No discussion of the Rainy Day compilation would be complete without recounting the involvement of David Roback (or “Throwback,” as he’s pejoratively been called) in driving the project to its completion. While this shadowy, complicated man deserves every inch of credit for the record and for helping the scene to attain a more elevated stature, an interesting picture of him emerges when pieced together from the recollections of the musicians he worked with over the years in his various musical incarnations (Rain Parade, Clay Allison, Opal, Mazzy Star).

In 1983, Roback was scheduled to record the first Rain Parade LP but had some free studio time available at a small, converted apartment in Venice known as Radio Tokyo, working with owner/in-demand producer Ethan James. Roback used this time judiciously to construct the tracks that would eventually become Rainy Day.

Roback’s working style has been alternately hailed as that of a genius and castigated as the by-product of a tightly wound control freak. There doesn’t seem to be much middle ground for those who knew and worked with him—either at the time Rainy Day was recorded or in the subsequent years that saw him creating chilly, crystalline sounds in Opal and Mazzy Star. Indeed, articles published during Mazzy Star’s ‘90s heyday invariably portrayed a mute, reticent persona, someone completely uncomfortable with the idea of doing anything as cheap as an interview to tarnish the value of the music. To that end, the opinions among those who worked on Rainy Day seem equally split between these two camps.

One of the more measured comments from the “control freak” contingent comes from former Rain Parade guitarist Matt Piucci, who reportedly played a key role in an intraband putsch that ultimately led to Roback’s ouster from the group they co-founded. “Part of David’s whole trip is that he’s very calculating and seems to have an inability to be honest about anything,” says Piucci. “He’s not the guy I used to know.”

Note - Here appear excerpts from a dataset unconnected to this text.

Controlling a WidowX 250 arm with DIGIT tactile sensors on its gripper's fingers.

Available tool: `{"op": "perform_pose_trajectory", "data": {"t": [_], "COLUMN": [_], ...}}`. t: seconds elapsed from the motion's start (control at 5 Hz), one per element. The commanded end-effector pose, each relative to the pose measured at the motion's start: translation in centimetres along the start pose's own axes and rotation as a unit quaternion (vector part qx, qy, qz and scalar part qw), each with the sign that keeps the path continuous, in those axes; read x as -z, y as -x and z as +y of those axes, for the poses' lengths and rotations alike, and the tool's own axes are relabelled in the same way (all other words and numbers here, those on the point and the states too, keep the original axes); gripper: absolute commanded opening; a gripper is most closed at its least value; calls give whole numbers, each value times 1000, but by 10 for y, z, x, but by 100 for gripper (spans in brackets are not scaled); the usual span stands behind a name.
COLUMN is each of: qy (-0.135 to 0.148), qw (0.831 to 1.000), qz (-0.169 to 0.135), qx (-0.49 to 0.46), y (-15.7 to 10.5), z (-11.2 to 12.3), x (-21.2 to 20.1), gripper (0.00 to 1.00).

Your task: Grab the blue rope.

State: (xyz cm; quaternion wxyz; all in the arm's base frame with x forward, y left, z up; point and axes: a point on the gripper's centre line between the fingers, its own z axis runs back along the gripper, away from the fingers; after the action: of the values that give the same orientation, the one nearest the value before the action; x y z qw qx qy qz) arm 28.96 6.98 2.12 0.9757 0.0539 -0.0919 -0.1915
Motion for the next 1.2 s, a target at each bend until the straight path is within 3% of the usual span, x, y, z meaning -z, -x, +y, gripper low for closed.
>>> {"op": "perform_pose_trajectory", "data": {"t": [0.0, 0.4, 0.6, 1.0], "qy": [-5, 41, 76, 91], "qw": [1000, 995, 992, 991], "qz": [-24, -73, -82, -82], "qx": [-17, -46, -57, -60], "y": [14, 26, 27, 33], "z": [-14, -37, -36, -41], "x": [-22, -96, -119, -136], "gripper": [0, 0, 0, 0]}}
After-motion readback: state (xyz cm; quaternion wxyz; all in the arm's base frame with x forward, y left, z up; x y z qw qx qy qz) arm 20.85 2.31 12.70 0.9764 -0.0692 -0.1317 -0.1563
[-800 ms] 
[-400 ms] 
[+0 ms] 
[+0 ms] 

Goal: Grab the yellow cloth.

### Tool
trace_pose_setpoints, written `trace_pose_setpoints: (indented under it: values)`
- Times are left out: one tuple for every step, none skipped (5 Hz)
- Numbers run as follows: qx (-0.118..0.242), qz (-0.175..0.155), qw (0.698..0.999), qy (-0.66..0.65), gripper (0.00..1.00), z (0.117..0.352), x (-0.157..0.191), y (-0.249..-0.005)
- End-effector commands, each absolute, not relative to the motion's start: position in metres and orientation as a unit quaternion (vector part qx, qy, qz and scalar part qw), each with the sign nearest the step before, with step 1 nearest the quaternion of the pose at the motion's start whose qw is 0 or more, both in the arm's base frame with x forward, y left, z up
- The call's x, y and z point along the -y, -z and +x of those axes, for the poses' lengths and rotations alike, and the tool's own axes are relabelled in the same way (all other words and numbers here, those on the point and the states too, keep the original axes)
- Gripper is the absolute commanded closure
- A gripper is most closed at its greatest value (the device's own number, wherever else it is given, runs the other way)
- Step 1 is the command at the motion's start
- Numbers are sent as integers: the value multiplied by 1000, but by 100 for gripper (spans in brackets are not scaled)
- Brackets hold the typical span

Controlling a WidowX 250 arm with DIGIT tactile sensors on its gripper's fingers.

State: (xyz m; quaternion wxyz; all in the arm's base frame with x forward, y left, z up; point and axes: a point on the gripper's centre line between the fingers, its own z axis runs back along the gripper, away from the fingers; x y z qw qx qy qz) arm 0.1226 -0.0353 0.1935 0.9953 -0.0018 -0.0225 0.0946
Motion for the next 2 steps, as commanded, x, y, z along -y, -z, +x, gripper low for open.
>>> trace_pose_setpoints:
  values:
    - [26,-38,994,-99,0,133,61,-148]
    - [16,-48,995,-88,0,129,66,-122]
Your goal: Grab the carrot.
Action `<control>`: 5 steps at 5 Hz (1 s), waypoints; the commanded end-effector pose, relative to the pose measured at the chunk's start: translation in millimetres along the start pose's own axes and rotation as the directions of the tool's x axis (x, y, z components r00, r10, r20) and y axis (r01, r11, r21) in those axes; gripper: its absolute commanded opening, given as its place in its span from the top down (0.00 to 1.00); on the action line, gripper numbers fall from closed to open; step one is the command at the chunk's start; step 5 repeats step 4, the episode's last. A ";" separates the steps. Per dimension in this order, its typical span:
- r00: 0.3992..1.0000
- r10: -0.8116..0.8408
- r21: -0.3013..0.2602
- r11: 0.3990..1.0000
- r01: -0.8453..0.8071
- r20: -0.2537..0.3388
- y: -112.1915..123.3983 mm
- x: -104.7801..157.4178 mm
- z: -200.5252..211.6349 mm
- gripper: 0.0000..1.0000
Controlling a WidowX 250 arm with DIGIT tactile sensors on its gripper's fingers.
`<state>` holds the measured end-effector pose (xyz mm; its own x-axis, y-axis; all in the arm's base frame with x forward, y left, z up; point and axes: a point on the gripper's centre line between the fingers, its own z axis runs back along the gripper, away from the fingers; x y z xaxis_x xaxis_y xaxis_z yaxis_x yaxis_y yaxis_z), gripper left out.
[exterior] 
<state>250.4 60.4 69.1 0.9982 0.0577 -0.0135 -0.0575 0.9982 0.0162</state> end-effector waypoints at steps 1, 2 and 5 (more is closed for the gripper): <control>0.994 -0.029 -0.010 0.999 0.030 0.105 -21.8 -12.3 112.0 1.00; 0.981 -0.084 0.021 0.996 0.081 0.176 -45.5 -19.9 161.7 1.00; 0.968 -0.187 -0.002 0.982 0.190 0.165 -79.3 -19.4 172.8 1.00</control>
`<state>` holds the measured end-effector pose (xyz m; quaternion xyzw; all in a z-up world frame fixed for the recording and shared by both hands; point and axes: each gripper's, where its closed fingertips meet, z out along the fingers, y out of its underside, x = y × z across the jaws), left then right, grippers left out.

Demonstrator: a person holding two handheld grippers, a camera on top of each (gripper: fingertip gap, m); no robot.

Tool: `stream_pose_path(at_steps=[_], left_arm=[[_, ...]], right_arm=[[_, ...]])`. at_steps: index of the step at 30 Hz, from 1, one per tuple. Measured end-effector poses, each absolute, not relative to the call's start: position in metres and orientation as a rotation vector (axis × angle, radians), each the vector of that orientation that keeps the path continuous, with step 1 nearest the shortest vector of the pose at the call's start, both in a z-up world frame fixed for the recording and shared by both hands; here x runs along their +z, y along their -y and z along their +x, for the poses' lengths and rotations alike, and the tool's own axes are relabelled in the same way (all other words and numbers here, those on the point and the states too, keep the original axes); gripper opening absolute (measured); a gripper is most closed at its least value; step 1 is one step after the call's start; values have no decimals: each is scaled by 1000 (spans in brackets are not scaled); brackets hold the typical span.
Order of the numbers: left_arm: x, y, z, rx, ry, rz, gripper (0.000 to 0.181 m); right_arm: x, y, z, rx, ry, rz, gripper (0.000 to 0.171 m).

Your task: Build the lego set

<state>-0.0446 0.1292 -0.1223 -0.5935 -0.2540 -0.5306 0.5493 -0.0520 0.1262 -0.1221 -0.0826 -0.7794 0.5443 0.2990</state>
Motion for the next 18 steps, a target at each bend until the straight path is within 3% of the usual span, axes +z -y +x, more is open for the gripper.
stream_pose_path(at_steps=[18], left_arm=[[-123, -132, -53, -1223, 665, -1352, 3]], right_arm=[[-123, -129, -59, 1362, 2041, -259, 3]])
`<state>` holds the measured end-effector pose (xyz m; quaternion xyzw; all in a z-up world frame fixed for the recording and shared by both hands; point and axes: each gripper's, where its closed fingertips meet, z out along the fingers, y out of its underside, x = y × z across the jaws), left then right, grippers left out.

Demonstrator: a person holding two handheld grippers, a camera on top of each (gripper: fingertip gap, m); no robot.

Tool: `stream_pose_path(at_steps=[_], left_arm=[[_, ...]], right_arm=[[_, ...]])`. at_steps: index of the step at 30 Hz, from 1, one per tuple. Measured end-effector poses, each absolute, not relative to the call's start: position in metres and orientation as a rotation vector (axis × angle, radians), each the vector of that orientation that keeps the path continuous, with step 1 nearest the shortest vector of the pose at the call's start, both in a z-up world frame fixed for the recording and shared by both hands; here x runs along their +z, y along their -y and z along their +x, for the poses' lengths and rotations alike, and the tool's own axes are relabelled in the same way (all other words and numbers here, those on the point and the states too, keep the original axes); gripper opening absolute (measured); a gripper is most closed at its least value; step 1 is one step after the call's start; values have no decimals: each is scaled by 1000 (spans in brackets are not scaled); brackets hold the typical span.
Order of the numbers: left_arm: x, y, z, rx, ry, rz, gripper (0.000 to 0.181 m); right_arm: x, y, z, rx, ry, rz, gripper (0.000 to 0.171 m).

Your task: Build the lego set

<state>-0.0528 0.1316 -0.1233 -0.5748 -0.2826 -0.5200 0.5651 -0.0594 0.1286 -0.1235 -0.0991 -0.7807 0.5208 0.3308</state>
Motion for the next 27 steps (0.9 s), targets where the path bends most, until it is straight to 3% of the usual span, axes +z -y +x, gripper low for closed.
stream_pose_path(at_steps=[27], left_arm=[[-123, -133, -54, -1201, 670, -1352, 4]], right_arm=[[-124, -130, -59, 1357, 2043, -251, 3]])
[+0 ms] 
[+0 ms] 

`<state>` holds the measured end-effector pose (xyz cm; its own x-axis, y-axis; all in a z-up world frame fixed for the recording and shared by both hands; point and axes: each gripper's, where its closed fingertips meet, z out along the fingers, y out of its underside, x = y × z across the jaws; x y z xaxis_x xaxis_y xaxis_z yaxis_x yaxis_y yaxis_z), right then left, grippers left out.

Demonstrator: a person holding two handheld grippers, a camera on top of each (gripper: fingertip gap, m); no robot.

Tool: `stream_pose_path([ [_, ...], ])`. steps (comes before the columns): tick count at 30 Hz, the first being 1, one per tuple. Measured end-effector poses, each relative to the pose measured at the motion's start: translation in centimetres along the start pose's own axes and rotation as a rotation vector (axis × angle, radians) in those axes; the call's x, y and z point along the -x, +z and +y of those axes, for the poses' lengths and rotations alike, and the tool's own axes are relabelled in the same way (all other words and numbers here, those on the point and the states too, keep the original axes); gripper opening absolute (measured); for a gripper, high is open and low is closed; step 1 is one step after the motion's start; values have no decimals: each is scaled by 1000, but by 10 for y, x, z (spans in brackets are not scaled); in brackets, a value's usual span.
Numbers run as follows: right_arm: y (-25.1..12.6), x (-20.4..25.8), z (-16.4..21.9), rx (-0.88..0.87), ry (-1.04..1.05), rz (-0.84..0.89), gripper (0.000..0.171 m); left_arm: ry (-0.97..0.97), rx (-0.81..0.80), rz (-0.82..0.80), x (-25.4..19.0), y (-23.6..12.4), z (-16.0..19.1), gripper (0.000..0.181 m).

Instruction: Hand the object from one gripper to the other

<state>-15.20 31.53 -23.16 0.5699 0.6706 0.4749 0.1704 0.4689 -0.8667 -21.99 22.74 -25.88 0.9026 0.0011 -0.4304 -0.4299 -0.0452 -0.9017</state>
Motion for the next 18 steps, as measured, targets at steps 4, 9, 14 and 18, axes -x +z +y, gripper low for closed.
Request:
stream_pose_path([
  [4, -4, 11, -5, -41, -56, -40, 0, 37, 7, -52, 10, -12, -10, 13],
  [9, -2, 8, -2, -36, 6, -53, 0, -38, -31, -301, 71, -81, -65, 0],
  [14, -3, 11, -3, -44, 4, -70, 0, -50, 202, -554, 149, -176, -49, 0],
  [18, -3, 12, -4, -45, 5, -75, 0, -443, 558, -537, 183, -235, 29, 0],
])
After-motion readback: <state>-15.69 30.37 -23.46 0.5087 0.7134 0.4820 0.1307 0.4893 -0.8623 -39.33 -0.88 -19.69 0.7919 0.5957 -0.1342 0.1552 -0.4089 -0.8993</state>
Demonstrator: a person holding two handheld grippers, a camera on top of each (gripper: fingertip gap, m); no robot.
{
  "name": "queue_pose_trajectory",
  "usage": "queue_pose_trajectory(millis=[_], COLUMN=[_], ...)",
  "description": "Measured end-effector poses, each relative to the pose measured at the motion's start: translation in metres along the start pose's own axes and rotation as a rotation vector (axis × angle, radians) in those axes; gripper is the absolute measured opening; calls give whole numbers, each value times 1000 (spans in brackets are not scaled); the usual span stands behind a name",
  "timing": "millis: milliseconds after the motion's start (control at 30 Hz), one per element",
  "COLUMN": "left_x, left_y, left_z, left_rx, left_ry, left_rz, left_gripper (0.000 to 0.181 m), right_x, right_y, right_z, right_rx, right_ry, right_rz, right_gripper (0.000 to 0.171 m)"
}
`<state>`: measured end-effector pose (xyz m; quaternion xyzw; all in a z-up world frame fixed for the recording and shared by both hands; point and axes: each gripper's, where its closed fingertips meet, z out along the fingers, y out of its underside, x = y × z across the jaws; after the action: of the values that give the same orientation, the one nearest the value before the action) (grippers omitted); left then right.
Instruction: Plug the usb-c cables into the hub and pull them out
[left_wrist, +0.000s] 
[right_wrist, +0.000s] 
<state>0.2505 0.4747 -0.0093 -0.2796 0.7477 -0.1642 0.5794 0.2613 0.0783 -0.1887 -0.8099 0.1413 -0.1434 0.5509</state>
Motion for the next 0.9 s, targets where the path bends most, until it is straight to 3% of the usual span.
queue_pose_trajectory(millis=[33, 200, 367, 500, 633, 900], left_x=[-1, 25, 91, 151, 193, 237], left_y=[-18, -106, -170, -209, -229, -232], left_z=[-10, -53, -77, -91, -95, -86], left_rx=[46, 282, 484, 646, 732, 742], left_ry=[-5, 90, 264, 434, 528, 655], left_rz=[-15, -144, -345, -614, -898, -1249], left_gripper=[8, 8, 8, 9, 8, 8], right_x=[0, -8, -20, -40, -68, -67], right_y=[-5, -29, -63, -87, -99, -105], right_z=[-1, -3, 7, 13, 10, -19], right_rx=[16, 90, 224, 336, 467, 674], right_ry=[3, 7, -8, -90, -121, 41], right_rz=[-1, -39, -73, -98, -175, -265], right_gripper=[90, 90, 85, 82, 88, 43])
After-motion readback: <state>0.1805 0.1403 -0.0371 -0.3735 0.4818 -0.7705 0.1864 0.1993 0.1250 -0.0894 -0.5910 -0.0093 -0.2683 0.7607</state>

Some are less generous in their assessment of Roback’s embedded personality flaws. “The iceberg that hit the Titanic gave off more warmth than David Roback,” says Long Ryders frontman Sid Griffin. “I have no idea how he works, except for this tale: Ex-Long Ryders guitarist Stephen McCarthy auditioned for Mazzy Star in 1990. He told me that when he got to the audition, he saw Roback and went up to say hello. David blanked him, which is to say that he told him he didn’t know who he was and that they’d obviously never met before. Stephen said, ‘Don’t be silly. You would know me from about two dozen gigs over the years with the Long Ryders.’ Roback replied, as if a Kraftwerk showroom dummy, ‘We’ve never met. I tell you I don’t know you at all.’ This went on a bit, and Stephen finally packed up his guitar and amp and split. I guess that’s how Roback works.”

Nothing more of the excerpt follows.